A while ago I ran into an idea called Phonebloks, and thought it was clever, that it might work, and that I really, really want one. As someone who has built their own computer, I have an appreciation for the power and price of a custom built computer  (Protip: it's cheaper and better). I love the freedom of being able to choose the hardware that goes into my computer. When I saw the opportunity for that to happen with a phone as well, I was ecstatic. At the time, realistically I considered it not very feasible. From a design and technology perspective, phones are able to be small because the hardware is arranged on top of each other, intertwined with each other, there is zero wasted space. When you separate and isolate the parts, and put room between them, the phone takes up a lot more space. Unlike PCs, phones (obviously) need to be compact to fit in pockets as such. This article explains a bunch of reasons an idea like Phonebloks probably wouldn't work. After reading it, I was mildly pessimistic about the possibility of such a phone until very recently.

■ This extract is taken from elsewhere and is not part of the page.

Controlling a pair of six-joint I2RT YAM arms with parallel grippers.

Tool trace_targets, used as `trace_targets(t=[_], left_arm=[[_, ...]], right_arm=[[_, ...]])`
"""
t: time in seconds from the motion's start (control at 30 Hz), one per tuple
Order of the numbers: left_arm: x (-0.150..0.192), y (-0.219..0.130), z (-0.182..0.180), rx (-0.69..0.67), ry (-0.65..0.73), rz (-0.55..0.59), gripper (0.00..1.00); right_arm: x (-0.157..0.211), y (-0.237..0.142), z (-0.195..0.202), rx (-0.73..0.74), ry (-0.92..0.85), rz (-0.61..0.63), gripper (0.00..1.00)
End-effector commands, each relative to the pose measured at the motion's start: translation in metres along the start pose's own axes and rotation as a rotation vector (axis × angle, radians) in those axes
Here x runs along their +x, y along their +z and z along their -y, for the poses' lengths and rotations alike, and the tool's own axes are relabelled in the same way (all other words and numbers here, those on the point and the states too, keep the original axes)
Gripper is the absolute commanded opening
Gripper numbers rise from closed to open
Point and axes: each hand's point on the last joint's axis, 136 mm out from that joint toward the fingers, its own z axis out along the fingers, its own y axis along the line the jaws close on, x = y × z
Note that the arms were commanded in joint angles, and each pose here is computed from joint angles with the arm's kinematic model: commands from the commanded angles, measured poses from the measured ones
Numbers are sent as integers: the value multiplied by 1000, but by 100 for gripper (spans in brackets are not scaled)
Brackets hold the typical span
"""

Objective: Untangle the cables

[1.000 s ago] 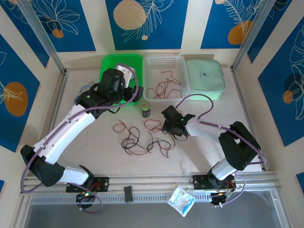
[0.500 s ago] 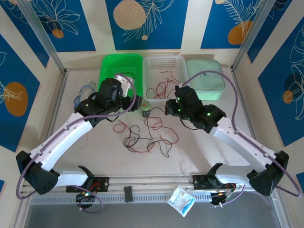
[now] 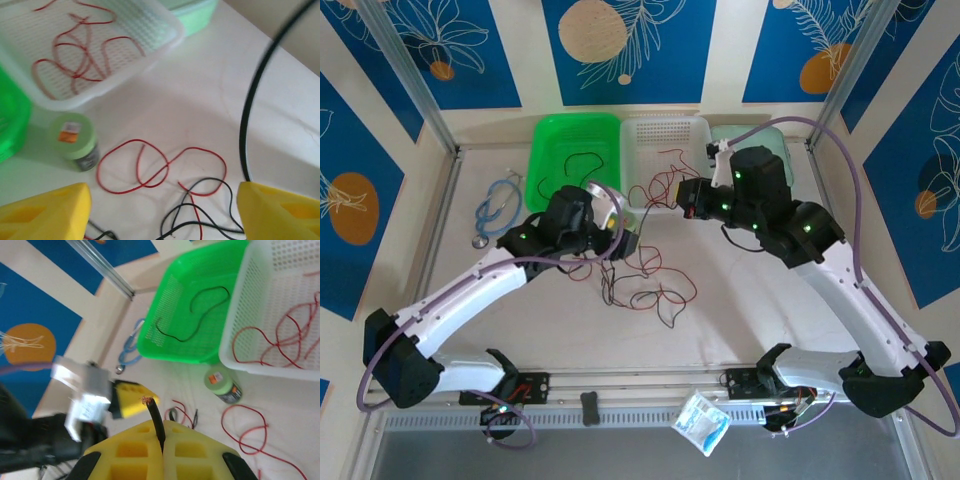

On October 28th, Motorola announced Project Ara, essentially the exact same thing as Phonebloks, and I have to say, I'm excited to see them prove Colin Lecher wrong. I've even signed up for the Project Ara Dscout, the app that lets users give feedback, comments and ideas to the developers through a series of "missions" over the next few months. So for the rest of this post, I'm going to talk about my initial thoughts about Project Ara.

So like I mentioned, I'm really excited for this idea, and I really want one, but I am worried about the size of the phone since, as I also mentioned, the parts are going to be separated and there is going to be some wasted space. Hopefully, technology has advanced enough for this to be a negligible problem. I also hope they don't solve it by making the parts less complex, trading higher-end technology for the module design. Either that or made the phone the size of a Phablet or something stupid like that.

I don't remember where, but I read somewhere that specific builds of Android are required for different combinations of parts in order to have full optimization. This isn't a problem with conventional smartphones since every phone has the same parts, but with a modular phone, this is obviously a problem. I'm curious to see how that problem is solved.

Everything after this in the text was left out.